## TRY IT
Pull every line of the entries that has the word "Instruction".
* * * * *
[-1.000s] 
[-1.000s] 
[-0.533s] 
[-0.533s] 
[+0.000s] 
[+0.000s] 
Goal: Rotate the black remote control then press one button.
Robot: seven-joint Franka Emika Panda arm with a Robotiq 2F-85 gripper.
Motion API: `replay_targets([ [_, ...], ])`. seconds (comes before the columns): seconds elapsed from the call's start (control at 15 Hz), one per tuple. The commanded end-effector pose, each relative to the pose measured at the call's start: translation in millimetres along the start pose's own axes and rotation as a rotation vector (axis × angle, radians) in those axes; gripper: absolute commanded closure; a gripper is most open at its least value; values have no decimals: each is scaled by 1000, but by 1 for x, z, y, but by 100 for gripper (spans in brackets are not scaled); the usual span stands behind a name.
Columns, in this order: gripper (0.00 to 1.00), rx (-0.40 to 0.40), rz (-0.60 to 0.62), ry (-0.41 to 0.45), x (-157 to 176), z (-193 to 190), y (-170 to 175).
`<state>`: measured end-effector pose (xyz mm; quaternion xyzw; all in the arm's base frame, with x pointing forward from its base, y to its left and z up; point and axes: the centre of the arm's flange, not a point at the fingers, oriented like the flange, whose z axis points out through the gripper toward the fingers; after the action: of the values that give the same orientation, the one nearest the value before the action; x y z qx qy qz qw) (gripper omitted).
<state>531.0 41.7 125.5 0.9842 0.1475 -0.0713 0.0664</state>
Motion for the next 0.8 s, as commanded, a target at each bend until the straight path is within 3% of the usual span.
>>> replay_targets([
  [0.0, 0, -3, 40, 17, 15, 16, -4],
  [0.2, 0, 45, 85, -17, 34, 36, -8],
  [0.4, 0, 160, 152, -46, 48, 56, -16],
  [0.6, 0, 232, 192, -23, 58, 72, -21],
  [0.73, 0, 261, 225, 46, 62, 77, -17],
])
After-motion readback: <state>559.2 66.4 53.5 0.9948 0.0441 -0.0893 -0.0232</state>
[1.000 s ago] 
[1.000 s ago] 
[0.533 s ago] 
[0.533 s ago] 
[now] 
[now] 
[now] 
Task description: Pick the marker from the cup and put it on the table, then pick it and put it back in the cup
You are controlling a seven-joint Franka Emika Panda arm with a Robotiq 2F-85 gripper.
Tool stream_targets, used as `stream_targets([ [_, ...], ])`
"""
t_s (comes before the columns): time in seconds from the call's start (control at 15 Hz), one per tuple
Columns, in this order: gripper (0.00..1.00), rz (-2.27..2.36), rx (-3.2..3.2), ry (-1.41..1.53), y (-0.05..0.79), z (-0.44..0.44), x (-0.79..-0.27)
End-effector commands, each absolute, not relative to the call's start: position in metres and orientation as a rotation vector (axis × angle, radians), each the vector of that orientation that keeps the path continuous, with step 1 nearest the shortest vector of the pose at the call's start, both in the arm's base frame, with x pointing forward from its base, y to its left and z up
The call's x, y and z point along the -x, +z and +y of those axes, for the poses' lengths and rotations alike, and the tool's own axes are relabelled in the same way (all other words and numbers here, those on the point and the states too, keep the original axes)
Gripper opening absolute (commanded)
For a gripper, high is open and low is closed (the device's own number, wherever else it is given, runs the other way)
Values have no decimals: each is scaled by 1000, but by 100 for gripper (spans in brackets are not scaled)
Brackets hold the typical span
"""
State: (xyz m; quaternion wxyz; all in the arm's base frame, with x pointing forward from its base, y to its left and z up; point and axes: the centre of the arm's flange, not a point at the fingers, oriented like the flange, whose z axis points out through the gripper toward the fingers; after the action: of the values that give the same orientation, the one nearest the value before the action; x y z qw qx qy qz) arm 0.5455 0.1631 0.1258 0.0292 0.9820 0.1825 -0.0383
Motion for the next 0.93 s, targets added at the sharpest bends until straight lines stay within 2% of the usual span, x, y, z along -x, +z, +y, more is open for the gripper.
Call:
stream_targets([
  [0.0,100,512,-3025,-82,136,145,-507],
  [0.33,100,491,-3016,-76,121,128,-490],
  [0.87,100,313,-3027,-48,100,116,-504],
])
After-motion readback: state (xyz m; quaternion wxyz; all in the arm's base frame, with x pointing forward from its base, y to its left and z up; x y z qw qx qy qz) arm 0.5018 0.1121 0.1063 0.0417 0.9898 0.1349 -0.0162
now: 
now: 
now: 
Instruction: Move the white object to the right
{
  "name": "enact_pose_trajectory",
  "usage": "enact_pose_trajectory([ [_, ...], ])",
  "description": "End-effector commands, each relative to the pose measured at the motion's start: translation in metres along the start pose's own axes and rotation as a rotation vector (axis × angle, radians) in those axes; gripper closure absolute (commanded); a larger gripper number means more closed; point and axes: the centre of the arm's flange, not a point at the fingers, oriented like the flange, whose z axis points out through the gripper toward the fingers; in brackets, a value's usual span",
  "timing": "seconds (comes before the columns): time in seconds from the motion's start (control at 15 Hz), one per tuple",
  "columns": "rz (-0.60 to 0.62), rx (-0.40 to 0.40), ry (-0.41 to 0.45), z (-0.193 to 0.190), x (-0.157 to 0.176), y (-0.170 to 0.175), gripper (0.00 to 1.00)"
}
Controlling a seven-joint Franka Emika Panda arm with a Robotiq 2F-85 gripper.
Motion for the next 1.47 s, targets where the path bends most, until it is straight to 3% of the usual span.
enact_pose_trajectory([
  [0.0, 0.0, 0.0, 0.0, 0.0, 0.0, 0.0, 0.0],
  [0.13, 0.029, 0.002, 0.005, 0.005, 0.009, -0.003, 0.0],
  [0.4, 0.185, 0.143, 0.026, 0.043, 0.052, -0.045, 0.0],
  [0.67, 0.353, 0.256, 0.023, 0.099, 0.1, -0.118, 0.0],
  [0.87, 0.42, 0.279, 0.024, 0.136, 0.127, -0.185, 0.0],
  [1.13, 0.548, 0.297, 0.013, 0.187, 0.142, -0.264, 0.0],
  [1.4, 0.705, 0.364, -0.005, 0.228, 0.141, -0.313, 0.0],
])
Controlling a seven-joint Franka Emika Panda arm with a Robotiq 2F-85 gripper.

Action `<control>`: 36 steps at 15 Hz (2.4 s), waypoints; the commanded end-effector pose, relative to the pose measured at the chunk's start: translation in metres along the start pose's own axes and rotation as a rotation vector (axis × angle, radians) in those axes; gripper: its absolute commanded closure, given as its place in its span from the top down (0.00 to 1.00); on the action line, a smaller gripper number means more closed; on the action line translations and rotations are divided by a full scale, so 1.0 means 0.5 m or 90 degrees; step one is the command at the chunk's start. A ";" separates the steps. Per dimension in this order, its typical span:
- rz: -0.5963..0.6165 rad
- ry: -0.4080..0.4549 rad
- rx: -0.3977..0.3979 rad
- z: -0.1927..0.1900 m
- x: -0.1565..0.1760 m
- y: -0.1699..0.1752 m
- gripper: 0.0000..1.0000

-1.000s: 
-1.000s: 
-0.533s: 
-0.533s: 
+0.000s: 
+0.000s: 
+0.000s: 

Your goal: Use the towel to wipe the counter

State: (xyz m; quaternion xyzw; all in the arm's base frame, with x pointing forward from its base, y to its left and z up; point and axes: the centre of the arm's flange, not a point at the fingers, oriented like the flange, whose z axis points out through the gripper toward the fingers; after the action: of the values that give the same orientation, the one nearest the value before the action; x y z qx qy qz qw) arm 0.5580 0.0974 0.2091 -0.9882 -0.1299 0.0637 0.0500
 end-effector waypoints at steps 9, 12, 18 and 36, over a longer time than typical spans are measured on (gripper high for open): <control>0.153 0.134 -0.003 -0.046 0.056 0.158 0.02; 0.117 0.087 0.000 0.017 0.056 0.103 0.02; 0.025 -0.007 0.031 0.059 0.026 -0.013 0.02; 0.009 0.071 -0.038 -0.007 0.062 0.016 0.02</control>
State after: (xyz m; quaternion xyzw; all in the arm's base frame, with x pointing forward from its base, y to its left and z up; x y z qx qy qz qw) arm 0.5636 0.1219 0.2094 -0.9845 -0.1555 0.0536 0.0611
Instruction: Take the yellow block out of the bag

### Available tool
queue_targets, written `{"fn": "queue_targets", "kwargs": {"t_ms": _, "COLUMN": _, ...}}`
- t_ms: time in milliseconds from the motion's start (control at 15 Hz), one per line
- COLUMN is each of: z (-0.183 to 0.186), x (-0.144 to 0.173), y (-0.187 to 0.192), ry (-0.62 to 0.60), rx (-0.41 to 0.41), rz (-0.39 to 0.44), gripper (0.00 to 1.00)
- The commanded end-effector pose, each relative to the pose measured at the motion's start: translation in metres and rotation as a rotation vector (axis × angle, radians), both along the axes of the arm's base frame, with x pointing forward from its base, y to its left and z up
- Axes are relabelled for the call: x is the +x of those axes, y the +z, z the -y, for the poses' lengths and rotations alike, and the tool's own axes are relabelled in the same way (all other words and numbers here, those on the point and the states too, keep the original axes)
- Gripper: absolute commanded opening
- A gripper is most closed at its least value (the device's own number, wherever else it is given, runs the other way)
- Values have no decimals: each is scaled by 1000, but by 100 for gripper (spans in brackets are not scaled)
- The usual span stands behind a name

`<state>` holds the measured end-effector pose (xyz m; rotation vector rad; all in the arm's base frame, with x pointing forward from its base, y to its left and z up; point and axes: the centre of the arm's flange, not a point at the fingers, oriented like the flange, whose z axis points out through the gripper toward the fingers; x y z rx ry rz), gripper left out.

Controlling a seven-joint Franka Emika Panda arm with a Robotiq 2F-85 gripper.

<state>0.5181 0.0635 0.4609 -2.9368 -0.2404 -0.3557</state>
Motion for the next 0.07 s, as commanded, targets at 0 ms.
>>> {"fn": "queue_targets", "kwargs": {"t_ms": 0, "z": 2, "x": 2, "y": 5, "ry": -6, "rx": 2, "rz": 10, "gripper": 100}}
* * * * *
## TASK RESPONSE
Instruction: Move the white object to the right
Instruction: Take the yellow block out of the bag

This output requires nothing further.